### WHAT YOU ARE ASKED TO DO
Report all lines of the data below that hold the word "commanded".

### SUPPLIED DATA
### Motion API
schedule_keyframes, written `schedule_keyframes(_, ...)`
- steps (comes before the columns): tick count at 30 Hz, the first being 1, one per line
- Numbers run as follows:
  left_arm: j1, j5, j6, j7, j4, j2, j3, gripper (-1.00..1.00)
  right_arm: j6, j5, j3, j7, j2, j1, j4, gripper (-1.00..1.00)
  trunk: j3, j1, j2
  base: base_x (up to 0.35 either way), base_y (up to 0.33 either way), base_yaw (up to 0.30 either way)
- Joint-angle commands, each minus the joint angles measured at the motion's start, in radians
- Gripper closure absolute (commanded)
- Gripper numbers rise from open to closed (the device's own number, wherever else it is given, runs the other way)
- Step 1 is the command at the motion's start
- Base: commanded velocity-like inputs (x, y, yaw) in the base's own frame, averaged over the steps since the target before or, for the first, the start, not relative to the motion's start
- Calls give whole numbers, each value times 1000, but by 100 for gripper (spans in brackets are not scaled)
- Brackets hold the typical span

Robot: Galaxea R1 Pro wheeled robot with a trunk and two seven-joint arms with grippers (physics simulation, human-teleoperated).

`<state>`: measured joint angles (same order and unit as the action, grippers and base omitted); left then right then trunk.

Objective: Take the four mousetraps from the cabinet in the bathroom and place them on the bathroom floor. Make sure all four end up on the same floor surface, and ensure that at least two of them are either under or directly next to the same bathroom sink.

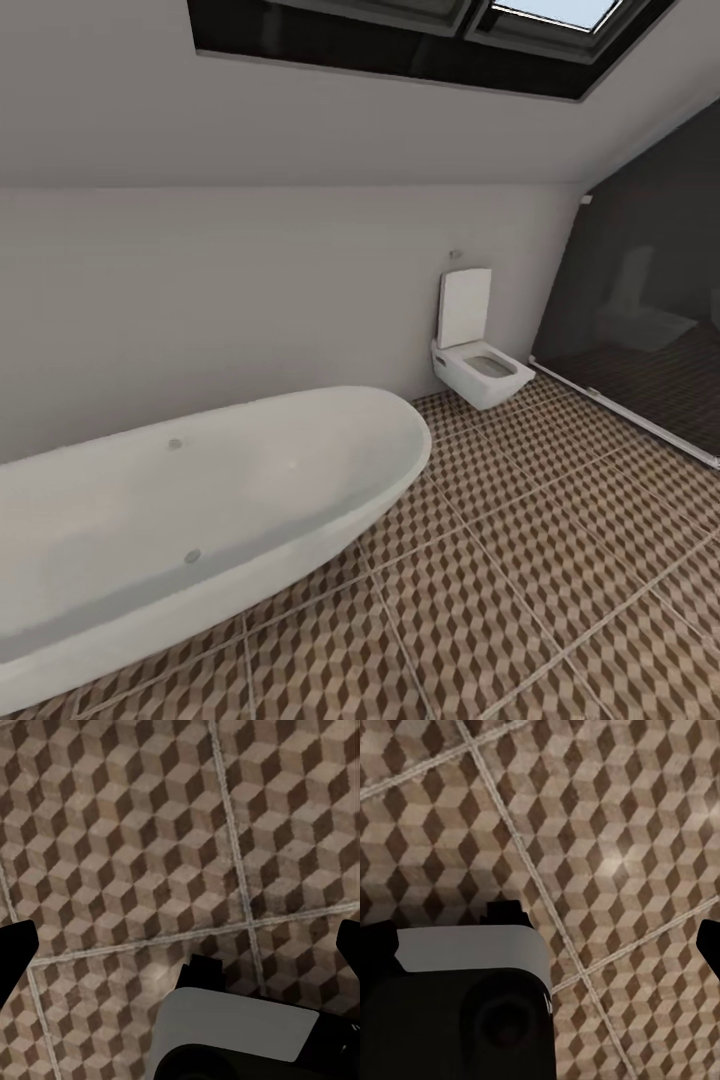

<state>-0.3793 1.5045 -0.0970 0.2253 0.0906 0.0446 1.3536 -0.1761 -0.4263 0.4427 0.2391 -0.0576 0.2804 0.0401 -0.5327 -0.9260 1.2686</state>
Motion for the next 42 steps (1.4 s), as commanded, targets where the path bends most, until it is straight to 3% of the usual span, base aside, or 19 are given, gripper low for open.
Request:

### ANSWER TO THIS EXERCISE
- Gripper closure absolute (commanded)
- Base: commanded velocity-like inputs (x, y, yaw) in the base's own frame, averaged over the steps since the target before or, for the first, the start, not relative to the motion's start
Motion for the next 42 steps (1.4 s), as commanded, targets where the path bends most, until it is straight to 3% of the usual span, base aside, or 19 are given, gripper low for open.

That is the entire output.